I’ve always wanted to have a go building Conway’s Game Of Life and thought it would be a perfect first subject for my first daily code hour. It went great and you can see the results running live below.
“The Game of Life, also known simply as Life, is a cellular automaton devised by the British mathematician John Horton Conway in 1970. It is a zero-player game, meaning that its evolution is determined by its initial state, requiring no further input.” (Wikipedia 🔗)
The game is played on an infinite 2D grid and on each generation or tick, every cell is tested against the following rules:
- Reproduction - Any dead cell with exactly three live neighbours comes to life
- Over-Population - Any live cell with more than three live neighbours dies
- Under-Population - Any live cell with fewer than two live neighbours dies
Just these three simple rules give a huge range of complex behaviour, including being Turing complete! I find it completely hypnotic.
The version playing above is started with random noise, if you reload the page you will get a new game.
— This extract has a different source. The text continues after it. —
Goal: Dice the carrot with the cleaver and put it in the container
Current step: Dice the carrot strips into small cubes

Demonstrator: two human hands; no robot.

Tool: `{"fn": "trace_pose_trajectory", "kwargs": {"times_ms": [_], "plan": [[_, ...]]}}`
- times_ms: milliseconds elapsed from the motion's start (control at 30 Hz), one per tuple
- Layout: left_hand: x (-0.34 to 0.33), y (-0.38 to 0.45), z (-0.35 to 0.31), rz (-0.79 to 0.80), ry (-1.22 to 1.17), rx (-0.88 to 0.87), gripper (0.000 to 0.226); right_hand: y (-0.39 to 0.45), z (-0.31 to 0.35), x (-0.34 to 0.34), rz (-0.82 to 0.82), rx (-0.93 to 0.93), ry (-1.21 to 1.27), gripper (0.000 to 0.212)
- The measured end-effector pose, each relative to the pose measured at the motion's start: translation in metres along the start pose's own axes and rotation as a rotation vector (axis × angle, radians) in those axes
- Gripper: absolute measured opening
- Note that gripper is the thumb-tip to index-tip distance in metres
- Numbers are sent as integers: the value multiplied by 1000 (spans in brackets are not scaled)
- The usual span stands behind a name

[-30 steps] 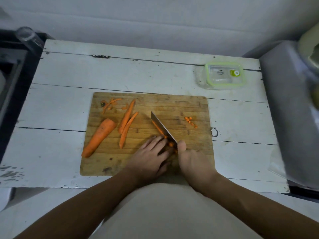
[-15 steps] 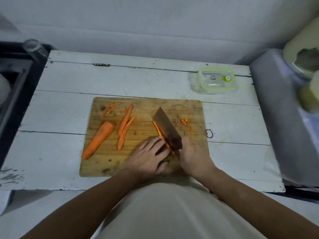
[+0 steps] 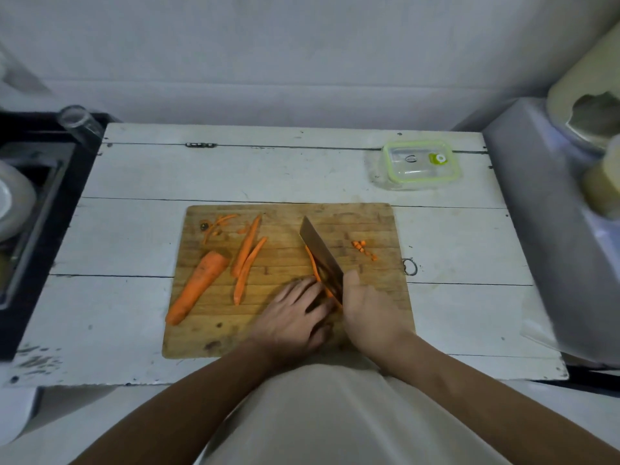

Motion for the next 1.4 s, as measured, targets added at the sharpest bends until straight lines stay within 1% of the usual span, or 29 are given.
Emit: {"fn": "trace_pose_trajectory", "kwargs": {"times_ms": [67, 200, 300, 467, 533, 667, 733, 767, 833, 933, 1033, 1100, 1167, 1233, 1267, 1333, 1367, 1400], "plan": [[2, -1, -1, -14, 4, -2, 45, 13, 6, 2, -13, 4, 28, 23], [1, -3, -1, -7, -4, 10, 46, 24, -4, 5, -36, -44, 166, 12], [0, -2, -1, 17, 3, 21, 48, 21, -13, 7, -55, -58, 236, 15], [-1, -3, -1, 36, 27, 24, 48, 17, -19, 7, -18, -72, 221, 17], [0, -2, -1, 19, 27, 16, 46, 14, -23, 7, -31, -87, 195, 17], [0, -2, -1, 25, 27, 16, 47, 5, -24, 15, -132, -67, 68, 20], [0, -2, -1, 38, 28, 15, 47, 2, -18, 15, -120, -54, 18, 21], [0, -3, -1, 38, 32, 13, 47, 3, -16, 14, -96, -65, 37, 20], [0, -3, -2, 36, 32, 13, 46, 12, -13, 13, -44, -98, 111, 18], [1, -4, -1, 40, -3, 22, 45, 27, -16, 17, -26, -89, 180, 17], [6, -3, 2, 27, -76, 33, 43, 23, -33, 29, -81, -75, 301, 23], [14, 1, 7, 28, -120, 64, 44, 14, -48, 40, -115, -121, 465, 19], [21, 10, 14, 59, -135, 95, 48, 10, -68, 45, -87, -204, 662, 11], [29, 24, 21, 75, -120, 82, 58, 8, -89, 46, -58, -271, 829, 10], [32, 33, 24, 104, -103, 56, 66, 7, -98, 47, -47, -293, 902, 11], [33, 52, 22, 226, -24, -62, 81, 3, -115, 48, -39, -334, 1005, 17], [32, 59, 20, 289, 38, -147, 84, 2, -121, 48, -46, -349, 1028, 19], [33, 65, 16, 325, 98, -242, 82, 0, -125, 49, -58, -363, 1039, 21]]}}
Point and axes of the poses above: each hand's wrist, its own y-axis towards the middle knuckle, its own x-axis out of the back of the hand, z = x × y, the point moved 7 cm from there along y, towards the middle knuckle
This version is also slightly tweaked, I made a modification to the reproduction rule I’m calling the Life Finds A Way Variant. Reproduction still happens with three neighbours but there is a 1 in 10000 chance that it will also happen with only two neighbours. This change means this variant is not turing complete because of the added randomness, but it does mean the game doesn’t come to a stop and you can leave it running much longer which I felt would work well here.